A luta do bem contra o mal, fragilidades do bem
O mal em Agostinho de Hipona no livro VII das Confissões, é ausência de bem, assim como todo o universo é ordenado, ainda que agora descobrimos um universo com energia e massa escura, buracos negros, seminovas e galáxias sumindo e aparecendo, e muitas leis novas na astrofísica, ainda assim, há uma hierarquia, onde algumas coisas sobressaem as outras, e é para isto que Agostinho chamou a atenção, e já havia em Agostinho a questão do livre-arbítrio.
Mas uma lição dura mesmo para religiosos como Agostinho, que abandonou a filosofia de maniqueu, é a luta do bem contra o mal, e isto ainda domina parte do dualismo filosófico, onde ser inferior não é ser do mal, há coisas boas inferiores e coisas más superiores, assim o importante é a perda de sentido do que é bom ou mal, aquilo que Hanna Arendt chamou de “A banalidade do mal” (Companhia das Letras, 1999), assim alguém pode fazer algo “inferior” sem ser “mal”.
Assim há dicotomia entre a “luta” pelo bem e a “guerra”, trabalhar e lutar pela vida, ou eliminar o adversário.
Aqueles que querem dar a vida o puro deleite, ou que afirmam que há sentido numa vida bem vivida é o de sermos “produtivos” e “ativos”, inspirados no mitos como um QI superior ou herança fortuita (fortuna no sentido grego é diferente, é destino), mesmo que isto seja feito por meios opressores, indo até o argumento racial, que é o mais repugnante de todos, mas de onde vem estes mitos da “guerra”, do “vencedor” que se confunde com o opressor?
Um dos grandes mitos que surgem desde a antiguidade é Ulisses de Odisséia e Ilíada (cantos VIII da Odisseia e IX de Ilíada), que significam um símbolo da capacidade do homem de superar as adversidades, embora exista o personagem Odisseu (o nome em grego de Ulisses), seria nascido em Ítaca, filho do rei Laerte, que reinou em Anticléia.
Embora Ulisses de James Joyce escrito de 1914 a 1921, fala de um personagem Leopold Blum, considerado pelo autor um homem moderno que é ao mesmo tempo forte e fraco, cauteloso e precipitado, herói e covarde, numa tentativa de criar um ser humano representante da humanidade, no entanto, é na verdade o herói solitário moderno, um dom Quixote requintado.
A contextualização do herói épico grego e o “herói” moderno são, entretanto, diferentes, assim para ler Ulisses de Joyce é necessário quase um roteiro, que inclusive foram feitos alguns.
Foi o psicólogo Carl Jung que chamou a atenção para o aspecto de “monólogo” do Ulisses de Joyce, embora pareça um homem “comum”, é um homem só e sua “luta”, alertou Jung: “O que é tão assustador em Ulisses é o fato de, atrás de mil véus, nada ficar escondido; de não estar virado nem para a mente nem para o mundo, mas, tão frio quanto a lua vista do espaço cósmico, permite que o drama do crescimento, do ser e da decadência siga o seu curso”, eis um mito moderno.
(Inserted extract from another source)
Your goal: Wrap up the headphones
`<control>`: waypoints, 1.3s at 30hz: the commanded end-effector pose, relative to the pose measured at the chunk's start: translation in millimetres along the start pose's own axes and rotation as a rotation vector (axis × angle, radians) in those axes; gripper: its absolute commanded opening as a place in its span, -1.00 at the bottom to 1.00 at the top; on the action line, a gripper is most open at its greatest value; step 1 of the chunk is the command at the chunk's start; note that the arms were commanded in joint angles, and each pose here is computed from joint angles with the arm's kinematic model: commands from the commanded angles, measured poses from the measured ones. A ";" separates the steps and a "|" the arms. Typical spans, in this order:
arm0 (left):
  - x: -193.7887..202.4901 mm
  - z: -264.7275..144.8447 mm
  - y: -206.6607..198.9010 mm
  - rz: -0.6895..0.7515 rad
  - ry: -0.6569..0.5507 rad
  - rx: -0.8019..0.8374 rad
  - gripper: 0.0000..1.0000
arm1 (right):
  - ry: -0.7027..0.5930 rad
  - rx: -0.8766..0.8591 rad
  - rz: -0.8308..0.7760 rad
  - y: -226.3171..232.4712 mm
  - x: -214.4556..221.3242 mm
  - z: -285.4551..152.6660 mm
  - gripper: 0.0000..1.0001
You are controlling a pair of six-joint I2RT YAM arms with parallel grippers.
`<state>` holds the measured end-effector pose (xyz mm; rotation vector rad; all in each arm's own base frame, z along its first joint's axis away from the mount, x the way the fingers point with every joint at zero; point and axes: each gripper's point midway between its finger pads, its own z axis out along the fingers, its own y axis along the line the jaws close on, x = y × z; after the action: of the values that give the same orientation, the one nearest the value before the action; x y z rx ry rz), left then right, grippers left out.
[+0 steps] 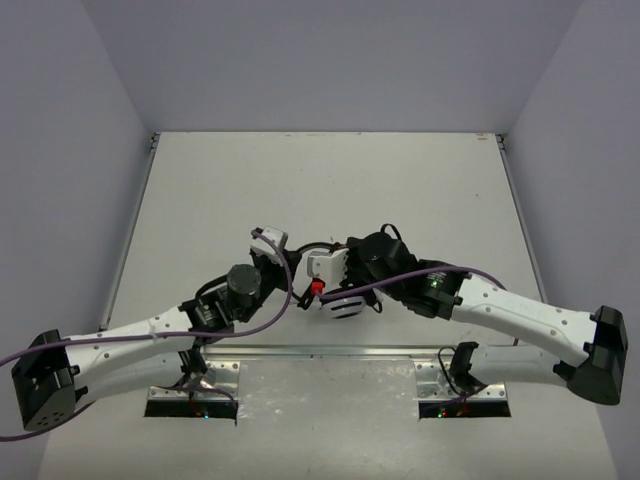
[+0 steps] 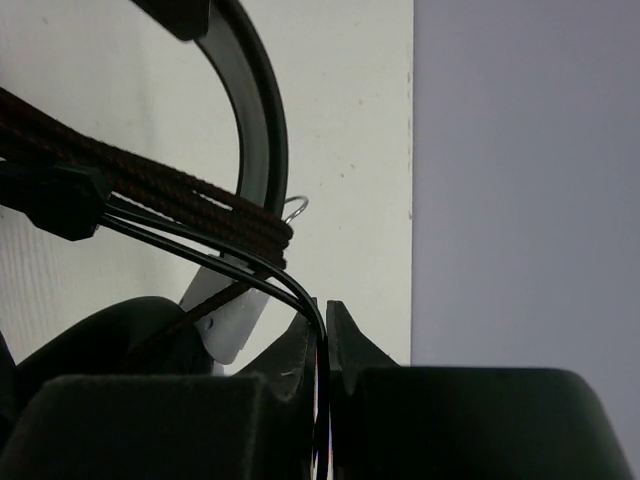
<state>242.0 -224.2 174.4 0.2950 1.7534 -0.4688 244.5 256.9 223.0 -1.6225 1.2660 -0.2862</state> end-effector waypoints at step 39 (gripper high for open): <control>-107.3 -36.4 -32.4 -0.265 -0.171 0.119 -0.99 | -0.100 -0.246 0.655 45.0 58.3 35.9 -0.29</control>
<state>220.9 -218.3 208.4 0.2590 1.7952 -0.5501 266.3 225.0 141.9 -1.3372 1.7354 0.3044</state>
Os heróis que apareceram na pandemia, não são heróis de “guerra” nem mitos imortais, eles próprios não estão imunes da pandemia e convivem com o medo, e até o isolamento familiar, o que deveriam pensar é a vida que vale a pena ser vivida por todos, pelo planeta e pela saúde.
JUNG, Carl Gustav. Ulysses: A Monologue, UK: Haskel House, 1977.